O Barcelona rumou até a final, passando no caminho também pelo forte Hamburgo de Uwe Seeler, decidindo o torneio com o Benfica. A final seria disputada no Wankdorfstadion, o mesmo palco de Berna em que ele e Kocsis perderam a final da Copa do Mundo de 1954 pela Hungria. Czibor realizou uma grande partida, veloz e incisivo, criando grandes oportunidades.
Kocsis abriu o marcador aos vinte minutos, com sua característica cabeçada forte e certeira. Poderia ter feito o segundo em uma meia bicicleta, salva em cima da linha. Em doze minutos, porém, os portugueses conseguiram virar, aproveitando-se de duas falhas do goleiro Antoni Ramallets, e ainda salvaram novamente em cima da linha nova tentativa de Kocsis, aos 41 minutos. Para piorar, o adversário conseguiu fazer 3 x 1 aos dez minutos do segundo tempo.

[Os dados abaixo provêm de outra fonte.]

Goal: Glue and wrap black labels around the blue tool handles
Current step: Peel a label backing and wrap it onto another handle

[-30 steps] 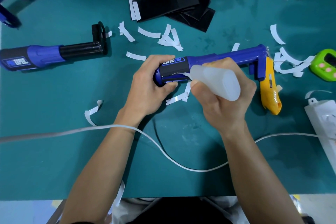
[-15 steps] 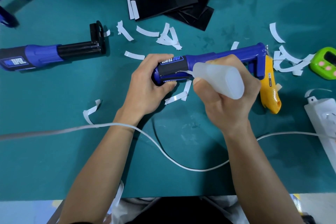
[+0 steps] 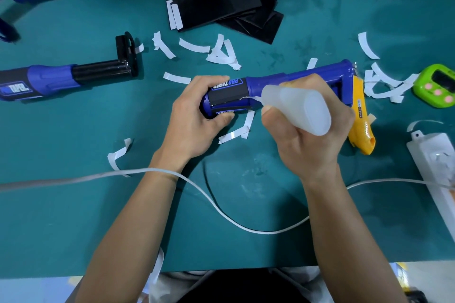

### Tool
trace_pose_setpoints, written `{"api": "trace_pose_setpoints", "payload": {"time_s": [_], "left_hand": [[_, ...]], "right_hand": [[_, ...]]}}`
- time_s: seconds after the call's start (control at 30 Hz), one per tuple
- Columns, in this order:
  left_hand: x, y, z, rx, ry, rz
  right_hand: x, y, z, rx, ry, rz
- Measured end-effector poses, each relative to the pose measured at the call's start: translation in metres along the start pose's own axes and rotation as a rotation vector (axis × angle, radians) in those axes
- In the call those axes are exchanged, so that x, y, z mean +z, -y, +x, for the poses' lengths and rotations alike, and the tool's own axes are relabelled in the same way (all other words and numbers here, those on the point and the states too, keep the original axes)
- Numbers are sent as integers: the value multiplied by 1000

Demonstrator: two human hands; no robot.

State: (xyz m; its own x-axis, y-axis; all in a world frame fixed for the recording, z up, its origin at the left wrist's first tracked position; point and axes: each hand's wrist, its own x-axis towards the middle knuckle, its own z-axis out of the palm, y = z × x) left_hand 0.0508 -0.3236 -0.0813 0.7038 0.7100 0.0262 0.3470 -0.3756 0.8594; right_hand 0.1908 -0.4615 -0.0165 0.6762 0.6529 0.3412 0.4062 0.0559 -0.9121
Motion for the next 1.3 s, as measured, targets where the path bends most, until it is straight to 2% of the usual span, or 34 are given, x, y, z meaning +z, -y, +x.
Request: {"api": "trace_pose_setpoints", "payload": {"time_s": [0.37,0.97,1.03,1.17,1.23,1.3], "left_hand": [[0,2,0,3,-2,-13],[1,4,0,18,-3,-12],[1,5,0,13,-3,-22],[-1,5,0,15,0,-40],[-1,5,1,15,-1,-42],[-1,5,1,15,-6,-47]], "right_hand": [[-3,-1,1,7,-22,-79],[-8,-4,3,-25,-45,-42],[-10,-4,6,57,-89,54],[-18,-2,23,442,-292,433],[-25,-5,32,602,-293,690],[-32,-9,40,719,-215,782]]}}
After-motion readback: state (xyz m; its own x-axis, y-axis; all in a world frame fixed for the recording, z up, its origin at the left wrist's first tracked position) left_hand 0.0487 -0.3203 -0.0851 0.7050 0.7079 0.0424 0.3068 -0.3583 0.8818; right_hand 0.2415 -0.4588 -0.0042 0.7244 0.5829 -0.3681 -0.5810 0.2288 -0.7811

Nos 35 minutos finais, o Barcelona se lançou ao ataque, com tabelas bem arranjadas, mas com desespero. Após bola mal desviada pela defesa encarnada, Kocsis ficou cara a cara com a meta adversária, sem goleiro. No entanto, o chute acertou a trave esquerda. No minuto seguinte, os postes voltaram a ser perversos ao Barcelona: um chute de Kubala bateu no poste direito e, após passar sobre a linha, bateu no esquerdo e voltou a campo, frustrando as comemorações blaugranas. Czibor diminuiu para 2 x 3 faltando quinze minutos, com um petardo no ângulo de Costa Pereira. Faltando dez, ele desferiu outro chute violento que explodiu surpreendentemente na trave esquerda.
O resultado foi mantido e eram os lusitanos, para o espanto de todos, os campeões. Para a equipe catalã, ficou a grande frustração de não atingir a glória que o arquirrival Real Madrid conhecera cinco vezes. Czibor declarou após a partida que "Normalmente, um jogo assim acabaria 10 x 0". A derrota seria seu último jogo pelo Barcelona: Czibor iniciou a temporada seguinte, a de 1961/62, jogando pelo rival local Español (nome à época do atual Espanyol). Rodaria ainda por Basel, Austria Viena até se aposentar definitivamente em 1963, na equipe canadense do Primo Hamilton.
Sebes também procurou reformular a Seleção Húngara: quando os principais jogadores não estavam em seus clubes, treinavam juntos em tempo integral na seleção. Em um inovador esquema, em que o centroavante Nándor Hidegkuti recuava e ajudava na armação das jogadas, confundindo as defesas adversárias, os quatro meias juntavam-se a ele e aos ponteiros, um deles sendo Czibor. Assim, a Hungria conseguia atacar com até sete atletas. Outra tática era correr pelo campo com o adversario ainda no vestiário: com este pré-aquecimento, os húngaros enfrentavam o oponente ainda frio e costumavam marcar cedo um ou dois gols.